Many people wonder what functional medicine is and how it differs from conventional medicine.
In functional medicine we look at the body as a whole integrated system. When that system is functioning optimally you feel healthy and vibrant. When there is an imbalance or blockage somewhere in that system you develop symptoms or feel sick. By understanding how all the different parts of your body’s system interconnect, functional medicine can trace the cause of your sickness or symptom back to the source of the imbalance, address that imbalance, and allow the body to naturally come back into a state of wellness. In contrast, conventional medicine will often just treat your symptom directly, without looking further upstream to find the root source of that symptom.
For example, you and I may both have a headache, but your headache may be because your magnesium levels are too low, whereas my headache may be because I have high levels of mercury in my body. The treatment we each need to get rid of the source of our headache will be completely different. You need to take more magnesium; I need to get rid of the high mercury. Taking an Advil as prescribed by conventional medicine may help to temporarily manage the pain but will do nothing to address the underlying cause of each of our headaches. In this way, using a functional medicine approach, there is no “one-size-fits-all” treatment for any given symptom. The root cause of your symptom is going to be unique to you.

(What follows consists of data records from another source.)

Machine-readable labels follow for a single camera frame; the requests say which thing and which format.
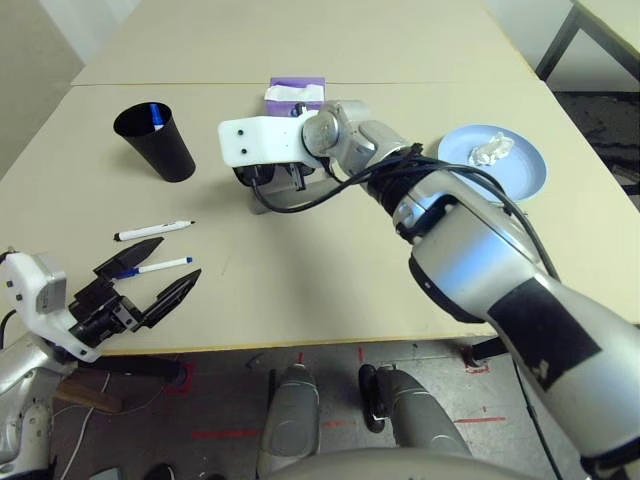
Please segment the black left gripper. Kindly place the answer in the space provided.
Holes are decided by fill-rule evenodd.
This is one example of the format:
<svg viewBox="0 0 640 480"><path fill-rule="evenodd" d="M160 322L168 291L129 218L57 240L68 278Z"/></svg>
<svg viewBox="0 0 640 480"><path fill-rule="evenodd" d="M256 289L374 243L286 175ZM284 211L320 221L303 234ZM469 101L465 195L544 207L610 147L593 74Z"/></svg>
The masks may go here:
<svg viewBox="0 0 640 480"><path fill-rule="evenodd" d="M163 237L155 237L137 242L100 264L93 272L105 279L128 278L163 241ZM116 291L111 281L96 279L74 295L68 309L77 323L69 332L87 346L99 346L115 334L137 330L140 324L153 328L180 305L201 273L202 270L197 269L171 283L143 314Z"/></svg>

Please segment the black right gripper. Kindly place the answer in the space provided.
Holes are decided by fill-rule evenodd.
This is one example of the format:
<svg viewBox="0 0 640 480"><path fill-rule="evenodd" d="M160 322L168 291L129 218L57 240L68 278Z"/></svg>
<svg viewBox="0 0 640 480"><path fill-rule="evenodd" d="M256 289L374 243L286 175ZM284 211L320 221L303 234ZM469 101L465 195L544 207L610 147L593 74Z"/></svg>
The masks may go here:
<svg viewBox="0 0 640 480"><path fill-rule="evenodd" d="M243 166L233 169L238 181L247 188L254 184L254 167ZM312 175L315 169L301 162L281 163L276 165L276 179L269 183L259 185L258 190L262 194L279 194L281 192L304 191L307 188L306 178Z"/></svg>

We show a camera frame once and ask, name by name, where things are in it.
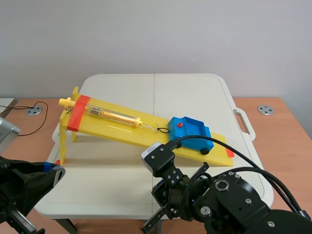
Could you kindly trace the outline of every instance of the gray device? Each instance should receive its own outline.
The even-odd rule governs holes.
[[[19,133],[20,129],[17,126],[0,117],[0,155],[9,147]]]

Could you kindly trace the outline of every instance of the wooden table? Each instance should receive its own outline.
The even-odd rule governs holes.
[[[58,123],[62,108],[58,99],[22,99],[17,105],[31,106],[36,101],[49,105],[46,123],[35,134],[20,136],[4,152],[3,157],[27,161],[45,161],[54,145],[52,133]],[[235,98],[237,107],[243,109],[256,132],[255,148],[264,168],[278,177],[292,192],[299,205],[312,215],[312,141],[279,98]],[[257,106],[272,106],[275,114],[265,116],[257,111]],[[21,134],[37,129],[44,114],[35,117],[25,115],[25,110],[12,110],[6,119],[21,128]],[[288,209],[283,200],[274,193],[274,209]],[[67,234],[55,221],[49,220],[32,210],[28,215],[37,228],[45,228],[46,234]],[[74,220],[79,233],[97,234],[141,234],[142,225],[136,220]],[[162,225],[163,234],[198,233],[205,234],[203,224],[196,221],[168,220]],[[0,234],[15,234],[6,223],[0,225]]]

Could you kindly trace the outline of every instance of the white table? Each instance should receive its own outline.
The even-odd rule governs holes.
[[[96,75],[84,82],[81,94],[171,119],[188,116],[202,120],[212,132],[262,167],[252,140],[255,133],[246,114],[236,108],[224,80],[211,74]],[[241,115],[249,134],[240,130],[235,113]],[[59,157],[56,142],[48,161]],[[79,134],[67,143],[66,176],[36,206],[51,219],[130,218],[148,219],[159,208],[152,199],[153,178],[140,162],[144,149]],[[176,157],[176,167],[191,176],[201,162]],[[249,166],[234,157],[235,167]],[[211,167],[212,176],[230,167]],[[273,191],[259,174],[240,173],[269,206]]]

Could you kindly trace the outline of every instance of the white wall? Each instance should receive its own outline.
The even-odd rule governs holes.
[[[0,96],[66,97],[95,74],[215,73],[282,97],[312,136],[311,0],[2,0]]]

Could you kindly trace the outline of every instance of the black wheel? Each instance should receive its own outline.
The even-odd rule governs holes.
[[[178,149],[178,148],[181,148],[181,147],[182,147],[182,143],[178,142],[176,148]]]
[[[207,148],[204,148],[204,149],[201,149],[201,150],[200,150],[200,153],[201,153],[202,155],[207,155],[207,154],[209,153],[209,150],[208,150]]]

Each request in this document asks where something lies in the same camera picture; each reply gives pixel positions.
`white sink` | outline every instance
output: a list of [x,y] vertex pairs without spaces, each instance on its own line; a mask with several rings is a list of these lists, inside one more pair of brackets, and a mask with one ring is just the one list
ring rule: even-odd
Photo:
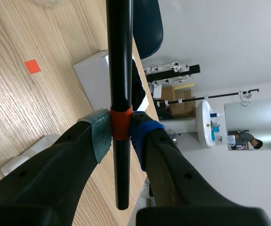
[[209,103],[206,100],[201,101],[196,108],[196,128],[200,143],[207,147],[215,145],[215,141],[212,140],[210,113],[213,111]]

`white box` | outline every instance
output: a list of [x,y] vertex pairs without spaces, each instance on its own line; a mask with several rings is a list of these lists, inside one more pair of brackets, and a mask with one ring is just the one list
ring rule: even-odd
[[[110,109],[108,51],[100,51],[73,67],[92,109],[94,111],[101,108]],[[145,111],[148,105],[146,95],[137,111]]]

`white wall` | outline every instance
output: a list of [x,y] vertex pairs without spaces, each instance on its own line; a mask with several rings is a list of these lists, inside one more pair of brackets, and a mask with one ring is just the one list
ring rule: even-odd
[[200,64],[194,93],[271,82],[271,0],[159,0],[161,48],[143,66]]
[[[203,97],[256,88],[260,92],[253,94],[253,100],[271,98],[271,83],[194,95]],[[209,99],[212,109],[217,112],[224,111],[224,104],[237,101],[237,96]],[[220,118],[220,124],[220,130],[226,131],[224,117]],[[228,151],[226,144],[201,149],[190,135],[178,137],[178,147],[218,192],[241,205],[261,207],[271,218],[271,150]]]

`chair backrest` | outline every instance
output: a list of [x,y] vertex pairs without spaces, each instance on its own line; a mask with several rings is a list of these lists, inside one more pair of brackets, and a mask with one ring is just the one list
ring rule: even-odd
[[133,36],[141,59],[159,50],[164,30],[158,0],[133,1]]

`red sticker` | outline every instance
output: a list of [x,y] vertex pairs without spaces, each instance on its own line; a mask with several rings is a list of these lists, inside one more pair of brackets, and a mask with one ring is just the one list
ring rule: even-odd
[[34,74],[41,71],[36,60],[29,60],[24,62],[24,64],[30,74]]

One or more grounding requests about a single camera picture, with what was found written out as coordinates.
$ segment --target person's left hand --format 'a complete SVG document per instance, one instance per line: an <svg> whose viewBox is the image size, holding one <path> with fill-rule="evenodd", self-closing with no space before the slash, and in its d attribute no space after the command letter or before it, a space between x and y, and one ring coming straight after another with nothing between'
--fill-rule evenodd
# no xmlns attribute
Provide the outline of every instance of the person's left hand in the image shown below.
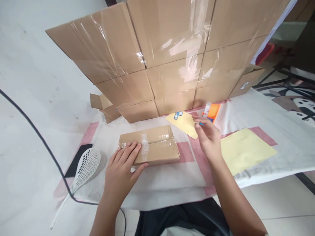
<svg viewBox="0 0 315 236"><path fill-rule="evenodd" d="M109 160L106 174L105 187L102 198L107 201L116 202L119 206L137 182L141 172L149 165L141 164L138 169L131 173L131 167L141 148L141 143L127 143L123 149L118 148Z"/></svg>

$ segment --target black electrical cord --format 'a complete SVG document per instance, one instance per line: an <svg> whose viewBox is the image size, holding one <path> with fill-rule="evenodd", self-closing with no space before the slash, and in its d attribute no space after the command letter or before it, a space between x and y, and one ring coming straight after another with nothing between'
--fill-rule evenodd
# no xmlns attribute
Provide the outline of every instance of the black electrical cord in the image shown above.
<svg viewBox="0 0 315 236"><path fill-rule="evenodd" d="M45 139L43 138L43 136L40 134L40 132L38 131L38 129L35 127L35 125L33 124L33 122L29 119L29 117L25 114L25 112L8 96L6 95L1 89L0 89L0 94L2 96L5 97L5 99L7 99L21 114L22 116L24 116L24 118L28 121L28 123L32 126L33 130L36 132L36 134L38 135L38 137L40 138L40 140L43 142L44 146L46 147L47 151L49 152L49 154L51 155L53 161L55 162L58 170L59 170L59 173L62 177L62 180L63 182L65 183L65 186L67 188L67 191L70 195L70 197L77 203L83 203L83 204L88 204L88 205L98 205L98 203L90 203L90 202L83 202L83 201L78 201L74 196L73 194L71 193L70 191L70 188L69 188L69 185L67 183L67 180L65 178L65 175L63 174L62 172L62 169L59 165L59 163L57 162L55 156L53 155L52 151L50 150L48 144L46 143ZM126 220L126 215L124 213L124 211L120 208L121 212L123 213L124 215L124 218L125 218L125 233L124 235L126 235L126 227L127 227L127 220Z"/></svg>

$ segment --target fly swatter handle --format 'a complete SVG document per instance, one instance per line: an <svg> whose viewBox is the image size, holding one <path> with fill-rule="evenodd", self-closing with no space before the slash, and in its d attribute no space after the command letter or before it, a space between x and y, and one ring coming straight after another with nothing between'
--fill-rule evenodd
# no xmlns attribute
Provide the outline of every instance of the fly swatter handle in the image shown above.
<svg viewBox="0 0 315 236"><path fill-rule="evenodd" d="M59 207L59 209L58 209L58 211L57 211L55 217L54 217L53 220L52 220L52 223L51 223L51 225L50 225L50 230L52 230L53 227L55 226L55 224L56 224L56 222L57 222L57 220L58 220L58 217L59 217L59 215L60 215L60 213L61 213L63 207L65 206L66 202L68 201L69 197L70 197L70 194L68 194L68 195L66 196L66 198L63 200L63 202L62 202L61 206Z"/></svg>

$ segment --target yellow sheet of paper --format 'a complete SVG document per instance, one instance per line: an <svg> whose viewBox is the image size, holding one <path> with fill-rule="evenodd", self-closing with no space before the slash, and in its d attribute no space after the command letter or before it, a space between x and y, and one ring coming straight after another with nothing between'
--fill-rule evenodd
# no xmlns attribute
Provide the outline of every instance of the yellow sheet of paper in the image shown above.
<svg viewBox="0 0 315 236"><path fill-rule="evenodd" d="M275 149L246 128L221 139L221 148L232 175L277 154Z"/></svg>
<svg viewBox="0 0 315 236"><path fill-rule="evenodd" d="M188 134L193 139L198 138L195 130L195 122L190 114L183 111L183 115L177 116L177 120L174 119L175 113L169 114L165 119L177 128Z"/></svg>

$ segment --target finger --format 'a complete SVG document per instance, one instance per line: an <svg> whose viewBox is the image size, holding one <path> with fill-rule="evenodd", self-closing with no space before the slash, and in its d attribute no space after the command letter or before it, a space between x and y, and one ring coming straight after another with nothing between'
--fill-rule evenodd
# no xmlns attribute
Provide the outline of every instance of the finger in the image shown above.
<svg viewBox="0 0 315 236"><path fill-rule="evenodd" d="M119 161L119 159L120 159L121 156L123 155L124 151L125 151L127 148L129 148L130 145L131 145L131 143L128 142L128 143L126 144L126 146L125 146L123 149L121 149L121 150L117 153L116 158L115 158L115 160L114 160L113 163L117 163L117 162Z"/></svg>
<svg viewBox="0 0 315 236"><path fill-rule="evenodd" d="M196 130L196 132L198 134L200 142L205 141L205 140L208 139L208 137L204 133L204 130L201 128L201 126L199 124L195 124L195 130Z"/></svg>
<svg viewBox="0 0 315 236"><path fill-rule="evenodd" d="M112 166L114 160L115 160L115 157L117 155L117 153L121 150L120 147L118 147L118 149L116 150L116 152L114 152L114 154L111 156L111 158L109 159L109 162L108 162L108 166Z"/></svg>
<svg viewBox="0 0 315 236"><path fill-rule="evenodd" d="M130 166L130 168L133 165L133 163L135 162L135 159L136 159L140 149L141 149L141 143L138 143L136 148L132 151L132 153L129 155L128 159L126 160L126 164L128 164Z"/></svg>
<svg viewBox="0 0 315 236"><path fill-rule="evenodd" d="M128 159L130 153L134 150L134 148L137 146L137 142L133 141L131 146L129 148L126 148L126 150L124 151L124 153L122 154L119 162L124 164L126 162L126 160Z"/></svg>
<svg viewBox="0 0 315 236"><path fill-rule="evenodd" d="M214 124L206 117L193 116L193 121L202 123L205 127L214 129Z"/></svg>
<svg viewBox="0 0 315 236"><path fill-rule="evenodd" d="M148 167L148 166L149 166L148 163L143 163L143 164L141 164L141 165L138 167L138 169L136 169L135 172L132 173L132 175L131 175L131 180L133 181L134 184L137 182L137 180L138 180L140 174L142 173L142 171L143 171L146 167Z"/></svg>

On the other hand, because you and I are unique individuals, with our own unique genetics, environmental exposure and life history, we may both develop a similar root cause imbalance in our body but we may manifest it with very different symptoms. For example, you may come to the doctor with symptoms of gas, bloating and diarrhea every time you eat; I may come to the doctor with joint pain and skin rashes. When the doctors look for the underlying cause of each of our symptoms, they might do a biopsy of our small intestines and find that we each have inflammation and damage to the tiny villi that line our small intestines (celiac disease). We have the same root cause, but experience very different symptoms. In this way, using a functional medicine approach, we understand that one root cause can present with many different symptoms depending on the unique individual and you cannot make a diagnosis purely by symptoms. This is why often in conventional medicine, diagnosing and treating by symptoms does not lead to lasting relief.
Hopefully the examples I gave help you to see that functional medicine takes a highly personalized systems-based approach to your unique history, genetics and symptoms in order to optimize the functioning and wellness of your unique body.
Our genes do not determine our health. The degree to which we feel well — or not— depends not just on what specific genes we inherit from our parents, but also on what unique life experiences and environmental exposures we have, and what unique life-style choices we make. All of these factors affect our body at a cellular and biochemical level to determine our state of health. "Genes load the gun but environment pulls the trigger"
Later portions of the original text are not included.